■ **Records supplied**
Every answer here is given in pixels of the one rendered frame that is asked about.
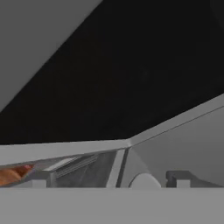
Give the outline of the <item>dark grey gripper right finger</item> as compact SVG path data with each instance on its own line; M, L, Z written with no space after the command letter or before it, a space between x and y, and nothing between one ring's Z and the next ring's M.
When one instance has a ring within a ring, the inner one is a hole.
M222 188L222 185L197 178L189 171L168 171L165 176L167 188Z

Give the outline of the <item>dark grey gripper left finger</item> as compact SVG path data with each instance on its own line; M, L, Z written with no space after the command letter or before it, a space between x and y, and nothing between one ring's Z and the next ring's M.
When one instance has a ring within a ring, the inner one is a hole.
M54 171L37 171L18 182L4 185L3 188L52 188L56 186L56 174Z

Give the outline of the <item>white round object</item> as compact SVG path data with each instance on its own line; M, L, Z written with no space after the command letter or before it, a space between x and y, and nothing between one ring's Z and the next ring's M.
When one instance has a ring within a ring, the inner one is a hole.
M133 189L159 189L161 185L149 173L141 173L136 175L129 184Z

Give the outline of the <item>orange brown food item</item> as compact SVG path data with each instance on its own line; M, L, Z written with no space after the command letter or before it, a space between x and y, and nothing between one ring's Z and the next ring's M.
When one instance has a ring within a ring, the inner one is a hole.
M14 168L0 170L0 186L6 186L22 179L31 169L32 165L26 164Z

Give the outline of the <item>dark grey metallic appliance front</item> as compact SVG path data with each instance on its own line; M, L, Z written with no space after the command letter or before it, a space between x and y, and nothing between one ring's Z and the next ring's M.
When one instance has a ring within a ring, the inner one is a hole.
M57 187L105 187L115 161L116 152L101 153L92 160L84 160L79 168L56 178Z

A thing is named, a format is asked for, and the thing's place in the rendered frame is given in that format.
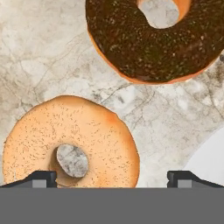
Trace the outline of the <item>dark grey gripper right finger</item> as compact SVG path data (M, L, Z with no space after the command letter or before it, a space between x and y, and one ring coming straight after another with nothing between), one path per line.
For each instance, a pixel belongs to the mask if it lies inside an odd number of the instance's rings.
M167 179L168 188L223 188L223 185L198 178L191 171L168 171Z

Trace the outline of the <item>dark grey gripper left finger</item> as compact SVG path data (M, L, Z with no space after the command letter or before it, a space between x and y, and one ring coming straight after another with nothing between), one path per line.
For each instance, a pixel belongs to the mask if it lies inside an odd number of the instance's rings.
M1 188L54 188L57 186L56 178L56 171L34 171L22 180L18 180L6 185L1 185Z

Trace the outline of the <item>white plate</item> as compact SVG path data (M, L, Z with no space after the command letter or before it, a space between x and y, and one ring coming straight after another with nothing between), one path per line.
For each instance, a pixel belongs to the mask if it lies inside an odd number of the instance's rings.
M224 126L194 152L184 169L200 179L224 186Z

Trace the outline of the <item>plain tan bagel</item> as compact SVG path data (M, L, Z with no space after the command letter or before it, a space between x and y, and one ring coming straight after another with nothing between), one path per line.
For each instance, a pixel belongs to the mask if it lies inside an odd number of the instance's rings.
M56 148L70 144L87 156L81 179L66 174ZM35 171L56 171L65 187L134 187L140 159L133 137L116 113L87 99L62 95L22 116L3 147L3 182L24 179Z

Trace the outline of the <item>chocolate glazed donut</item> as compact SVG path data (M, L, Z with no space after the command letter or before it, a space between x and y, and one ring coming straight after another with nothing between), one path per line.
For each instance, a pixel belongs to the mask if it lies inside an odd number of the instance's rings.
M166 83L200 72L224 51L224 0L188 0L184 16L164 29L149 24L138 1L86 0L88 33L124 76Z

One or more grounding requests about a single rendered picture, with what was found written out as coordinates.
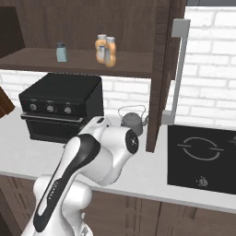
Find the black toaster oven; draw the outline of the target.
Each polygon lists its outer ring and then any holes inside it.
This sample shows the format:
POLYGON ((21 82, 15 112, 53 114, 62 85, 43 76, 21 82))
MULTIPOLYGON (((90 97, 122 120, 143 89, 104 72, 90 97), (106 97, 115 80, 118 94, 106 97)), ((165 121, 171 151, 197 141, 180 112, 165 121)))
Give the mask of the black toaster oven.
POLYGON ((33 140, 65 144, 94 116, 104 115, 100 76, 48 73, 18 97, 22 111, 29 115, 84 119, 80 124, 25 120, 33 140), (36 111, 30 109, 32 103, 37 105, 36 111), (48 105, 54 107, 54 112, 47 111, 48 105), (72 113, 65 113, 65 107, 71 107, 72 113))

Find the grey range hood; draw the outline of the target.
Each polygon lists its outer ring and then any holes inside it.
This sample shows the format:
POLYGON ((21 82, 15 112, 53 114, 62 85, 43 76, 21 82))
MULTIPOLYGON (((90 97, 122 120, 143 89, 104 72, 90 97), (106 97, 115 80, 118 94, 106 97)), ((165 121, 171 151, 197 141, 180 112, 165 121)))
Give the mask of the grey range hood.
POLYGON ((186 0, 186 6, 236 6, 236 0, 186 0))

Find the black hob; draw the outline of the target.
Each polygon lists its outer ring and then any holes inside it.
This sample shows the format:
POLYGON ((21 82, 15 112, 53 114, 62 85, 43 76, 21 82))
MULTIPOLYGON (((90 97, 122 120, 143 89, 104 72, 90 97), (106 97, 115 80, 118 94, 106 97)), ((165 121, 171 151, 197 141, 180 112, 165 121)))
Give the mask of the black hob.
POLYGON ((167 183, 236 195, 236 131, 170 125, 167 183))

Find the dark wood wall cabinet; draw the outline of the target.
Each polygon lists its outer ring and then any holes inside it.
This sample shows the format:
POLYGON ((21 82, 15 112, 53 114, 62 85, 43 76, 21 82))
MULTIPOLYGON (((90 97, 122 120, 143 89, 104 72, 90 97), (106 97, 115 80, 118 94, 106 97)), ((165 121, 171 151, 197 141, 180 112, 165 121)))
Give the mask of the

■ **The task**
Among the entries above, how many lines include "that"? State the number and nothing else.

■ **Your solution**
2